Un jeune homme, Hans Castorp, se rend de Hambourg, sa ville natale, à
Davos, en Suisse, pour passer trois semaines auprès de son cousin en
traitement dans un sanatorium. Pris dans l'engrenage étrange de la vie
des "gens de là-haut" et subissant l'atmosphère envoûtante du
sanatorium, Hans y séjournera sept ans, jusqu'au jour où la Grande
Guerre, l'exorcisant, va le précipiter sur les champs de bataille.
Chef-d'œuvre de Thomas Mann, l'un des plus célèbres écrivains allemands
de ce siècle, La Montagne magique est un roman miroir où l'on peut
déchiffrer tous les grands thèmes de notre époque. Et c'est en même
temps une admirable histoire aux personnages inoubliables que la lumière
de la haute montagne éclaire jusqu'au fond d'eux-mêmes.
La coproduction germano-franco-italienne
montée par le réalisateur allemand Geissendorfer pour cette adaptation
du roman de Thomas Mann ne connaîtra pas la postérité de Mort à Venise
de Visconti.
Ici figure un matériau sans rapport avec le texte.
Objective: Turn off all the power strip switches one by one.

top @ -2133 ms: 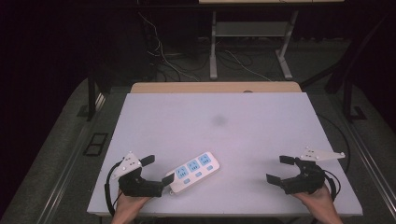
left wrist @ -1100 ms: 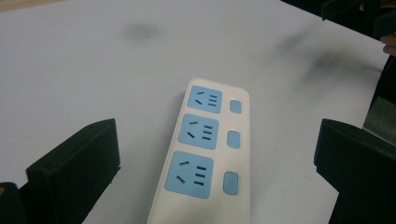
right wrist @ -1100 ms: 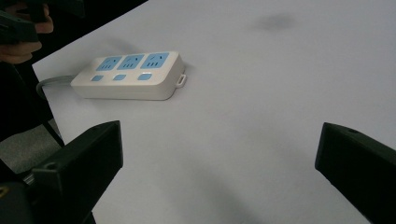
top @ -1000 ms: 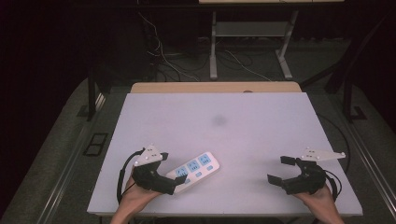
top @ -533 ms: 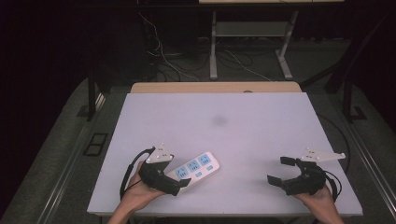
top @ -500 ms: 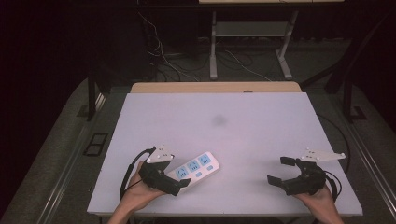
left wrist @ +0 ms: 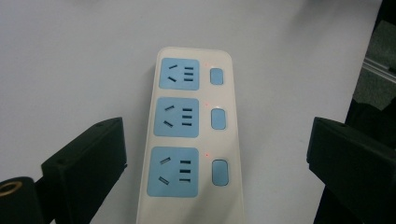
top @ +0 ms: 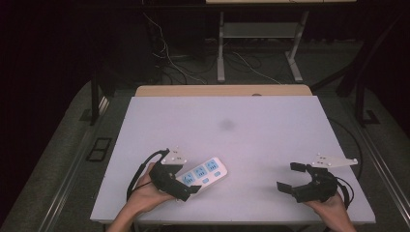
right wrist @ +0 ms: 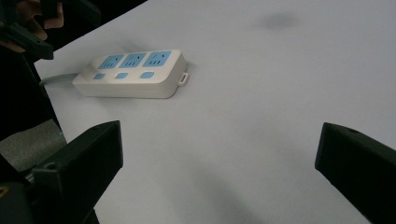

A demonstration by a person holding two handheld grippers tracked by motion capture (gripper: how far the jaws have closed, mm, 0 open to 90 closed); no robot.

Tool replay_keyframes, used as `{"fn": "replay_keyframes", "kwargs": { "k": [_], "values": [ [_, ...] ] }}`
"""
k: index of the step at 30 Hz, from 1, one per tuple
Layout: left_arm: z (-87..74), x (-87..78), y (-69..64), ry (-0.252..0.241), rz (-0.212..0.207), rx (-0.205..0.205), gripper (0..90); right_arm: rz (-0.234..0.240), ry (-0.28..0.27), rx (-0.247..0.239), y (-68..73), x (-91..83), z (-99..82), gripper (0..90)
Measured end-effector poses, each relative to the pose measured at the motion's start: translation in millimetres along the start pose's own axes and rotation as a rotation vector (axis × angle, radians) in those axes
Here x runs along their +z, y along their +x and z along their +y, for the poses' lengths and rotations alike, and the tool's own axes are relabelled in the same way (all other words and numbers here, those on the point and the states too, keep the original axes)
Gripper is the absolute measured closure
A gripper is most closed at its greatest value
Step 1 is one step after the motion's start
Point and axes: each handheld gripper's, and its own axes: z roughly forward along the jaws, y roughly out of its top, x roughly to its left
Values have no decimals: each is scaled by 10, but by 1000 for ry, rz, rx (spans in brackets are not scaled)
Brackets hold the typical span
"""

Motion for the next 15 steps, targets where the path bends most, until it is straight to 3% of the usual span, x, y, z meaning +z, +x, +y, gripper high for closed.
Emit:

Honnête, voire scrupuleux, c'est un film intelligent, mais
il prouve à quel point le cinéma peut être bête, parfois, par rapport à
la littérature.
Que faire
avec un tel volume ? Geissendorfer condense. Les trois premières
semaines du séjour de Hans Castorp au sanatorium Berghof, au-dessus de
Davos-Platz, qui prennent un quart du livre - et détachent le lecteur,
avec le héros, du " pays ", - forment un cinquième du film, générique
compris, soit une demi-heure elliptique. Le bon Joachim, malade rebelle
et cousin de Hans, a ici un rôle minime.
Les
récits se transforment en choses vues, et vice versa. La réminiscence
capitale de la scène où le petit camarade Hippe prête son crayon est
habilement placée en prologue, et le rapprochement établi par Hans avec
la belle Mme Cauchat se fera tout seul, plus tard. Cette forme de
déplacement se trouve ensuite essentiellement dans les dialogues, pour
que toutes les informations, même dans le désordre, soient présentes.
Ainsi de certaines remarques de l'Italien humaniste Settembrini et
d'allusions sommaires à la famille du jeune Hans (il manque cependant
son grand-père). Liant le tout, une voix off, discrète, trouve le juste
ton du pédagogue pour mettre à distance le protagoniste principal.
Faute
d'argent suisse, probablement, le réalisateur a laissé tomber les
paysages magiques des Grisons pour s'en tenir à quelques plans d'une
montagne standard. Il a aussi écarté les cigares avec lesquels Hans
entretenait une relation suivie. Les personnages du livre, enfin, sont
bien sûr triés et remodelés, avec quelque liberté, doit-on préciser : la
florissante Maroussia est par trop hystérique.
Dans
le détail, il y a une fidélité touchante, qui conduit Geissendorfer à
respecter le pantalon à carreaux de Settembrini et à insister gravement
sur le numéro 34 (chambre de Hans).
Dans
l'ensemble, les rapports de Hans avec ses compatriotes d'" en haut "
sont exacts, même raccourcis. Mise à part Marie-France Pisier, qui est
(faute du metteur en scène) une Clawdia raide, bêcheuse, que l'on a eu
tort de doubler puisque le modèle était russe et parlait allemand avec
un accent prononcé, les acteurs sont judicieusement choisis. Christoph
Eichhorn, malgré une névrose soulignée mal à propos, est bien ce " joli
bourgeois ", cet enfant "simple et gâté par la vie " ; Hans Christian
Blech est un docteur Behrens brutal à souhait, Rod Steiger un Peerperkom
plausible, et Aznavour un Naphta correctement jésuite.